The Business Laws (Amendment) Act 2024 establishes a strict licensing framework and compliance standards, meaning that operating outside regulatory oversight is no longer an option. Failure to comply could spell the end of unregulated lending practices, making it critical for businesses to act immediately to align with these new requirements.
From Digital Credit Providers to all Credit Providers
Previously, the CBK Act limited its regulatory scope to Digital Credit Providers (DCPs), such as mobile lending apps and online platforms. This narrow focus inadvertently created a regulatory gap, allowing certain credit providers to argue that they fell outside CBK’s authority.
Recognizing the potential mischief and the critical need for uniform regulation in Kenya’s credit market, the Business Laws (Amendment) Act, 2024 has expanded CBK’s oversight. By replacing the term “digital credit business” with “non-deposit-taking credit business,” the Act now ensures that all credit providers—regardless of their operational model—are subject to CBK’s supervision.
The following businesses are now explicitly regulated:
- Buy-now-pay-later (BNPL) arrangements
- Asset financing services
- Peer-to-peer (P2P) lending platforms
- Credit guarantee providers
- Pay-as-you-go credit models
- Any other credit-related activity classified by CBK as an NDCP
This move eliminates ambiguity and guarantees that every lending activity, regardless of how it is structured, operates under the same regulatory framework.
Non-compliance Carries Heavy Penalties
Section 33S of the CBK Act explicitly states that no person or entity may operate a non-deposit-taking credit business without a CBK license, unless exempted by law. This is no longer just a guideline—it is now a criminal offense.
Penalties For Violation
- Imprisonment for up to three years,
- A fine of up to KES 5 million,
- Or both.
This means every NDCP, whether established or new, must secure a CBK license to operate legally. The era of informal lending practices is officially over.
CBK’S Expanded Regulatory Power
The Central Bank of Kenya now wields unprecedented authority over NDCPs, enforcing stricter rules and higher standards. CBK’s new oversight includes:
- Licensing and Supervision: Ensuring all credit providers meet stringent criteria.
- Approval of Lending Channels: Regulating how loans are offered to ensure fair pricing.
- Ethical Lending Standards: Targeting predatory practices and protecting consumers from exploitative lenders.
The Ripple Effects on Credit Providers
The Act has drastically changed the operating landscape for all credit providers. Here’s what you need to prepare for:
1. Mandatory Licensing NDCPs
Must adhere to CBK’s rigorous licensing requirements, which include implementing robust governance, operational controls, and detailed reporting systems.

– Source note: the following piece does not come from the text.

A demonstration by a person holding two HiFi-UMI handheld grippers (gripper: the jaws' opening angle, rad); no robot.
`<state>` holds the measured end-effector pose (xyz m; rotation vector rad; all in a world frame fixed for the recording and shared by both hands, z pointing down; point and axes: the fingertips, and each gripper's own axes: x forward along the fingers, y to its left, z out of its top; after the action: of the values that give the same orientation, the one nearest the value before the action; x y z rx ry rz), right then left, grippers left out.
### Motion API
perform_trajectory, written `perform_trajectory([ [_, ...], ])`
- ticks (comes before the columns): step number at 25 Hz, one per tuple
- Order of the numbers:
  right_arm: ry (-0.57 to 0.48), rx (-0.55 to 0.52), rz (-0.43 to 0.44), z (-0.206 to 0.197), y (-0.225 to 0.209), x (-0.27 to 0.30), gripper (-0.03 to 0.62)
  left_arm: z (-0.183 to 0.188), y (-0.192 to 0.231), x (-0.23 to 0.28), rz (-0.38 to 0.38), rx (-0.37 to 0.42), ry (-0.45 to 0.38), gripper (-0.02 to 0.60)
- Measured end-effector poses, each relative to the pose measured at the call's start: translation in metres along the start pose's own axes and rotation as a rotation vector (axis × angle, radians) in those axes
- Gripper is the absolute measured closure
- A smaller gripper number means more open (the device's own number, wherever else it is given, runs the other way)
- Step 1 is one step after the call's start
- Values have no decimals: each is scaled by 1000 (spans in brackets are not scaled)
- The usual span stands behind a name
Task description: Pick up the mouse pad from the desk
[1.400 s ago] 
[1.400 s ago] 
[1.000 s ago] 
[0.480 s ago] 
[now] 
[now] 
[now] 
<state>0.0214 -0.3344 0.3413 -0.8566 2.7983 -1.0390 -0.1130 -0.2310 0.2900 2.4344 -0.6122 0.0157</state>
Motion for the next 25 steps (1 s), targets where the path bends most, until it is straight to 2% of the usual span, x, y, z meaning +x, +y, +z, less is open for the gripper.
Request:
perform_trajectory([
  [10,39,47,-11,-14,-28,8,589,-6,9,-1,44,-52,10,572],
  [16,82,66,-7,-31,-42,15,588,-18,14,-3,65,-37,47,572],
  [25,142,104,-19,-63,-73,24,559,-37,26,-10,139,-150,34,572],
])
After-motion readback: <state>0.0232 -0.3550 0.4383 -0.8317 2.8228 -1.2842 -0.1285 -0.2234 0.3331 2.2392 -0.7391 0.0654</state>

2. Higher Barriers to Entry
The new approval process weeds out unsound or poorly managed entities, ensuring only legitimate, well-structured players remain in the market.
3. Increased Accountability
Credit providers must adopt transparent practices, including fair pricing and full disclosure of loan terms to customers.
4. Consumer Trust and Market Legitimacy
Licensed NDCPs will enjoy a competitive edge as consumers naturally gravitate toward trusted, CBK-regulated entities.
Expert Support For CBK Licensing
Navigating the CBK licensing process for NDCPs and fintech lenders can be complex and demanding, requiring strict compliance with governance, operational, and reporting standards. As practitioners experienced in handling similar applications, we are well-versed in the intricacies of the process.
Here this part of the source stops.